* Records provided
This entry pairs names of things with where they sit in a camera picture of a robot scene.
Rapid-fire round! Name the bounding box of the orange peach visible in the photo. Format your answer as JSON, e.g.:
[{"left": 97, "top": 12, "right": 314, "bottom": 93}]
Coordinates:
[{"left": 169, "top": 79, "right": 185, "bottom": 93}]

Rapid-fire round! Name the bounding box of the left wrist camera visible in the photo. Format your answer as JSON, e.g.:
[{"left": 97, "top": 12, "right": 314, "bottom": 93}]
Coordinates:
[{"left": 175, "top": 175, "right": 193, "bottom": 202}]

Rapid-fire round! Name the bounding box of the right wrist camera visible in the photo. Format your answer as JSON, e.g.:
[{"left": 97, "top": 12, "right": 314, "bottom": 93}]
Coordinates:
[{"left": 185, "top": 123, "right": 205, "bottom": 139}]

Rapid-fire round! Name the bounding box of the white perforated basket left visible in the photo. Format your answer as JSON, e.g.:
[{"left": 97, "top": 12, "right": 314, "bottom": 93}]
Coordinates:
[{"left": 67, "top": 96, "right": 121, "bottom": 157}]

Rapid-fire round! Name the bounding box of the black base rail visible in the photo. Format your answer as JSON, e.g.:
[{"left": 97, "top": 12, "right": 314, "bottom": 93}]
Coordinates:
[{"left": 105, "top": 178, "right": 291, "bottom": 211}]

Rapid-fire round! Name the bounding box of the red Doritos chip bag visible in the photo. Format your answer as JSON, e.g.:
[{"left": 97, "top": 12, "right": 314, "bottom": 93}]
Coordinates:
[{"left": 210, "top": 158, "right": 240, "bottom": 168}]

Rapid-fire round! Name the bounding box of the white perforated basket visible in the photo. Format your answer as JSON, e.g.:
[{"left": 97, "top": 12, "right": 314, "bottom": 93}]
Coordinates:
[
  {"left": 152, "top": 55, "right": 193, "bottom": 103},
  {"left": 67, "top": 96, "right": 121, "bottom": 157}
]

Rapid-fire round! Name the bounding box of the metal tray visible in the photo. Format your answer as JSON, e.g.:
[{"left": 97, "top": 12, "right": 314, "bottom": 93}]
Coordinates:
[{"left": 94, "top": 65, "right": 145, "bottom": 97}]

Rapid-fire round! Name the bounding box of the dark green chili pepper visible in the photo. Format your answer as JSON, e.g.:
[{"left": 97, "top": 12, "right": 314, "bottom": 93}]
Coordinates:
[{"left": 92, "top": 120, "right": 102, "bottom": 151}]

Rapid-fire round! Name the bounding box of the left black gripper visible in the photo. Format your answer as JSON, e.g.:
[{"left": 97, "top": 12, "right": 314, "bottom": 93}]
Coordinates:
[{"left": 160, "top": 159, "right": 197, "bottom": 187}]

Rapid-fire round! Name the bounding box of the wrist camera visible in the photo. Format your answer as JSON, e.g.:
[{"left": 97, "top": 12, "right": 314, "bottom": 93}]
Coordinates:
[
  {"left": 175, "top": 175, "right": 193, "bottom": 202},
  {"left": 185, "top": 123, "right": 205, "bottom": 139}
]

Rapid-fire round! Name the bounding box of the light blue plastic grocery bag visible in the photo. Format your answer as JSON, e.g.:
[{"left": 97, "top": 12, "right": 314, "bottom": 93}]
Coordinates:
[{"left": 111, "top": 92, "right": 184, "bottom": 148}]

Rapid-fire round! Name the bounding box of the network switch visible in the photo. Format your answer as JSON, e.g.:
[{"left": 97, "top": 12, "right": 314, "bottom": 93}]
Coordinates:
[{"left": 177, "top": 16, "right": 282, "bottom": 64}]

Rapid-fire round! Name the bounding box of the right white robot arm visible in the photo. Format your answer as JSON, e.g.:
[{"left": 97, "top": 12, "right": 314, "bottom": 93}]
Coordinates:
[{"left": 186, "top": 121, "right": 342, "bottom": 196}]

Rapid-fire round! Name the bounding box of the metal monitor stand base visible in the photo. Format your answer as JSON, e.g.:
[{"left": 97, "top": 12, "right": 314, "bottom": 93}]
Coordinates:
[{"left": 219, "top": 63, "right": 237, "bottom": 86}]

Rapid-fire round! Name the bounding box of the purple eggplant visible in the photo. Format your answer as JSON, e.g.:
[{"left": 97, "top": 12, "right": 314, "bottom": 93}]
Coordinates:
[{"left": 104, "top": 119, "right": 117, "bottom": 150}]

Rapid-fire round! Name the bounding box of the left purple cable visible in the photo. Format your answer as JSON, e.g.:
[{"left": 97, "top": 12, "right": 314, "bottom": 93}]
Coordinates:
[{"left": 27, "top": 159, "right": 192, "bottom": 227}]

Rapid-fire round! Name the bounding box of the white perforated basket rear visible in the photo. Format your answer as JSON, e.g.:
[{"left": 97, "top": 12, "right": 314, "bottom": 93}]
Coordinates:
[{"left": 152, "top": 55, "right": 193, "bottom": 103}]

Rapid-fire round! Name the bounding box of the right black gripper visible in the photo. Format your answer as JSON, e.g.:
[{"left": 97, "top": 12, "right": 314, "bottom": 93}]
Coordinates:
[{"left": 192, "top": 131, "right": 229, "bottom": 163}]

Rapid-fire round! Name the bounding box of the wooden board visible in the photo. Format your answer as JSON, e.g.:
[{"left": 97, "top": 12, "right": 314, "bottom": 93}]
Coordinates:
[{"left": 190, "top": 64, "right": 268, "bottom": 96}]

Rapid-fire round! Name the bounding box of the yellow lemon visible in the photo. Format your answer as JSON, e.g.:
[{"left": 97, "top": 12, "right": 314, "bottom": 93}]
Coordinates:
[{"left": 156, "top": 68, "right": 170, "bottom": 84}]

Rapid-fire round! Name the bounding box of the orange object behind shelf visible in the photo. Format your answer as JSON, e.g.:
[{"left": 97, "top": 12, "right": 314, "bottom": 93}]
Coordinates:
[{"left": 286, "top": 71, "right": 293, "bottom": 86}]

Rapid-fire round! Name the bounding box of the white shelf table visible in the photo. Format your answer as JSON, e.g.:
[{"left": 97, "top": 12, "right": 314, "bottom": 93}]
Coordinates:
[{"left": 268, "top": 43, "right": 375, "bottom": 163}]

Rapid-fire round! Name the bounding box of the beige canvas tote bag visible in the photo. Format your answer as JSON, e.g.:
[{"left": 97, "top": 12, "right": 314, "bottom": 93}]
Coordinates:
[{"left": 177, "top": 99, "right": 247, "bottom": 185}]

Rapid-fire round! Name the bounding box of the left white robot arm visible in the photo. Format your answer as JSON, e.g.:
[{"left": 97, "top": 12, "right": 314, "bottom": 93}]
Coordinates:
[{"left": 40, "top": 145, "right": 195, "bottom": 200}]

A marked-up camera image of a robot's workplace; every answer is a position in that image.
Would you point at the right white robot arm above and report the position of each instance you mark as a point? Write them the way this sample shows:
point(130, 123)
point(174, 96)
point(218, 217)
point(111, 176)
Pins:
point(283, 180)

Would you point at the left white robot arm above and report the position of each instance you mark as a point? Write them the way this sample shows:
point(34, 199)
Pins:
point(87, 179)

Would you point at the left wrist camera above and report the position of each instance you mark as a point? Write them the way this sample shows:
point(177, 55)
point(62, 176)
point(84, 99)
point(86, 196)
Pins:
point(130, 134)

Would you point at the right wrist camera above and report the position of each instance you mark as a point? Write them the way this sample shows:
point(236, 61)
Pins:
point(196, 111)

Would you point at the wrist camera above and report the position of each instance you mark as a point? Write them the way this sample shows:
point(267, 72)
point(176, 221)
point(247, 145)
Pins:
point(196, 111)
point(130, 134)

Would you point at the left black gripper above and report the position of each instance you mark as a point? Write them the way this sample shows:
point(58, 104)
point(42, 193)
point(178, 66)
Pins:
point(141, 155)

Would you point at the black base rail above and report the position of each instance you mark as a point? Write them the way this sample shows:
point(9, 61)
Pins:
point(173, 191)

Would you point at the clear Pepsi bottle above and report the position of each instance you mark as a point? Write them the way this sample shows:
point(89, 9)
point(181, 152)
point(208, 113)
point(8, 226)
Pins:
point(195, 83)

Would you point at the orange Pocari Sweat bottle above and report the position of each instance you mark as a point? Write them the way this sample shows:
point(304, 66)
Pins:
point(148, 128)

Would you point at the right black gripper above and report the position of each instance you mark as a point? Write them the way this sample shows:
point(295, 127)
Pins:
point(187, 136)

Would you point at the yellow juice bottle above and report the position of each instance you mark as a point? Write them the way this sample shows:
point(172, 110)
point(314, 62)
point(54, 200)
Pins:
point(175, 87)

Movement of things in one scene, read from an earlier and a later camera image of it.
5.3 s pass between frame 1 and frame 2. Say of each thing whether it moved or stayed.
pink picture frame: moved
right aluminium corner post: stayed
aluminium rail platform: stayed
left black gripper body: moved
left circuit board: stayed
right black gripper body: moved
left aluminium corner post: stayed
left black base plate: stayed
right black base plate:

* Exercise brief
Please restate only the opening stretch of the records above: every line from the first through the one containing "Rapid-fire round! Name the bounding box of the dark", exactly as written.

* Finished exercise
This entry pairs names of things with where they sit in a camera picture of a robot scene.
Rapid-fire round! Name the bounding box of the orange peach visible in the photo. Format your answer as JSON, e.g.:
[{"left": 97, "top": 12, "right": 314, "bottom": 93}]
Coordinates:
[{"left": 169, "top": 79, "right": 185, "bottom": 93}]

Rapid-fire round! Name the bounding box of the left wrist camera visible in the photo. Format your answer as JSON, e.g.:
[{"left": 97, "top": 12, "right": 314, "bottom": 93}]
Coordinates:
[{"left": 175, "top": 175, "right": 193, "bottom": 202}]

Rapid-fire round! Name the bounding box of the right wrist camera visible in the photo. Format your answer as JSON, e.g.:
[{"left": 97, "top": 12, "right": 314, "bottom": 93}]
Coordinates:
[{"left": 185, "top": 123, "right": 205, "bottom": 139}]

Rapid-fire round! Name the bounding box of the white perforated basket left visible in the photo. Format your answer as JSON, e.g.:
[{"left": 97, "top": 12, "right": 314, "bottom": 93}]
Coordinates:
[{"left": 67, "top": 96, "right": 121, "bottom": 157}]

Rapid-fire round! Name the bounding box of the black base rail visible in the photo. Format your answer as JSON, e.g.:
[{"left": 97, "top": 12, "right": 314, "bottom": 93}]
Coordinates:
[{"left": 105, "top": 178, "right": 291, "bottom": 211}]

Rapid-fire round! Name the bounding box of the red Doritos chip bag visible in the photo. Format your answer as JSON, e.g.:
[{"left": 97, "top": 12, "right": 314, "bottom": 93}]
Coordinates:
[{"left": 210, "top": 158, "right": 240, "bottom": 168}]

Rapid-fire round! Name the bounding box of the white perforated basket visible in the photo. Format your answer as JSON, e.g.:
[{"left": 97, "top": 12, "right": 314, "bottom": 93}]
Coordinates:
[
  {"left": 152, "top": 55, "right": 193, "bottom": 103},
  {"left": 67, "top": 96, "right": 121, "bottom": 157}
]

Rapid-fire round! Name the bounding box of the metal tray visible in the photo. Format your answer as JSON, e.g.:
[{"left": 97, "top": 12, "right": 314, "bottom": 93}]
Coordinates:
[{"left": 94, "top": 65, "right": 145, "bottom": 97}]

Rapid-fire round! Name the bounding box of the dark green chili pepper visible in the photo. Format your answer as JSON, e.g.:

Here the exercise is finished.